Exercise goal => Reproduce all of the data word for word.

Data segment =>

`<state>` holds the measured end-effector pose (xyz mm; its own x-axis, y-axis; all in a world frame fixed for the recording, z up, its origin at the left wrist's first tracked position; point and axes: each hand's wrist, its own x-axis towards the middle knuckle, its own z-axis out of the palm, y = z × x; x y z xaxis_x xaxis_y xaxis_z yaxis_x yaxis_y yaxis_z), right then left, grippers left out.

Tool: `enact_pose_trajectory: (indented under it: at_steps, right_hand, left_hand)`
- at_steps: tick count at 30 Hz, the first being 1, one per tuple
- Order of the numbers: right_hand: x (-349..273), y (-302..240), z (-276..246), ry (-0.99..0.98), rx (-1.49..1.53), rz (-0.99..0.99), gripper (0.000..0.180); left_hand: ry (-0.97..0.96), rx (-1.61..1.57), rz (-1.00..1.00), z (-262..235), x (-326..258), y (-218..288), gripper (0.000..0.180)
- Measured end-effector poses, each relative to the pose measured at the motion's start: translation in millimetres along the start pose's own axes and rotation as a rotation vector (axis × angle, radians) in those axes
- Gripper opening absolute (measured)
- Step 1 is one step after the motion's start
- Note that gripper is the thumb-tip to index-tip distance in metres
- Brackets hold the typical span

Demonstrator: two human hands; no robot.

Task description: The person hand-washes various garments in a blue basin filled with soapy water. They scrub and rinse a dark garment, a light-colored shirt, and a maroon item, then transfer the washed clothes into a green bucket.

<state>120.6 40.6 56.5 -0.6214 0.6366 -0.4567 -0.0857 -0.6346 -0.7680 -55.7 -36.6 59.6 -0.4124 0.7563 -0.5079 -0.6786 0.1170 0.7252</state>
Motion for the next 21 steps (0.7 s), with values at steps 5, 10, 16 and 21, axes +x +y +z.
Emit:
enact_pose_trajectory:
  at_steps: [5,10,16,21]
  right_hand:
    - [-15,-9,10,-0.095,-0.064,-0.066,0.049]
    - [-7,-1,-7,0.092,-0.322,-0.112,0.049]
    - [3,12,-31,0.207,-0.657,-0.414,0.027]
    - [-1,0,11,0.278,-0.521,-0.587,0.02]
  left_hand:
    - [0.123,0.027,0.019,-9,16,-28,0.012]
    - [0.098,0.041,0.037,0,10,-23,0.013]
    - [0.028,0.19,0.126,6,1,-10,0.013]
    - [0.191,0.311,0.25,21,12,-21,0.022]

Answer space =>
`<state>` holds the measured end-effector pose (xyz mm; its own x-axis, y-axis; all in a world frame fixed for the recording, z up, its origin at the left wrist's first tracked position; point and axes: each hand's wrist, its own x-axis towards the middle knuckle, its own z-axis out of the palm, y = z × x; x y z xaxis_x xaxis_y xaxis_z yaxis_x yaxis_y yaxis_z), right then left, grippers left out.

Tool: `enact_pose_trajectory: (indented under it: at_steps, right_hand, left_hand)`
- at_steps: tick count at 30 Hz, the first being 1, one per tuple
- Order of the numbers: right_hand: x (-349..273), y (-302..240), z (-276..246), ry (-0.99..0.98), rx (-1.49..1.53), rz (-0.99..0.99), gripper (0.000..0.180); left_hand: ry (-0.97..0.96), rx (-1.61..1.57), rz (-1.00..1.00), z (-262..235), x (-326..258), y (-218..288), gripper (0.000..0.180)
- Measured end-effector poses, each relative to the pose measured at the motion's start: translation in millimetres along the start pose's own axes and rotation as a rotation vector (axis × angle, radians) in those axes
- Gripper opening absolute (measured)
- Step 1 is one step after the motion's start
- Note that gripper is the thumb-tip to index-tip distance in metres
- Brackets hold the typical span

Demonstrator: two human hands; no robot.

Task description: The person hand-washes various garments in a blue basin filled with soapy water. They scrub and rinse a dark garment, a light-colored shirt, and a maroon item, then transfer the washed clothes into a green bucket.

<state>120.6 40.6 56.5 -0.6214 0.6366 -0.4567 -0.0857 -0.6346 -0.7680 -55.7 -36.6 59.6 -0.4124 0.7563 -0.5079 -0.6786 0.1170 0.7252</state>
Motion for the next 21 steps (0.7 s), with values at steps 5, 10, 16 and 21, axes +x +y +z.
Emit:
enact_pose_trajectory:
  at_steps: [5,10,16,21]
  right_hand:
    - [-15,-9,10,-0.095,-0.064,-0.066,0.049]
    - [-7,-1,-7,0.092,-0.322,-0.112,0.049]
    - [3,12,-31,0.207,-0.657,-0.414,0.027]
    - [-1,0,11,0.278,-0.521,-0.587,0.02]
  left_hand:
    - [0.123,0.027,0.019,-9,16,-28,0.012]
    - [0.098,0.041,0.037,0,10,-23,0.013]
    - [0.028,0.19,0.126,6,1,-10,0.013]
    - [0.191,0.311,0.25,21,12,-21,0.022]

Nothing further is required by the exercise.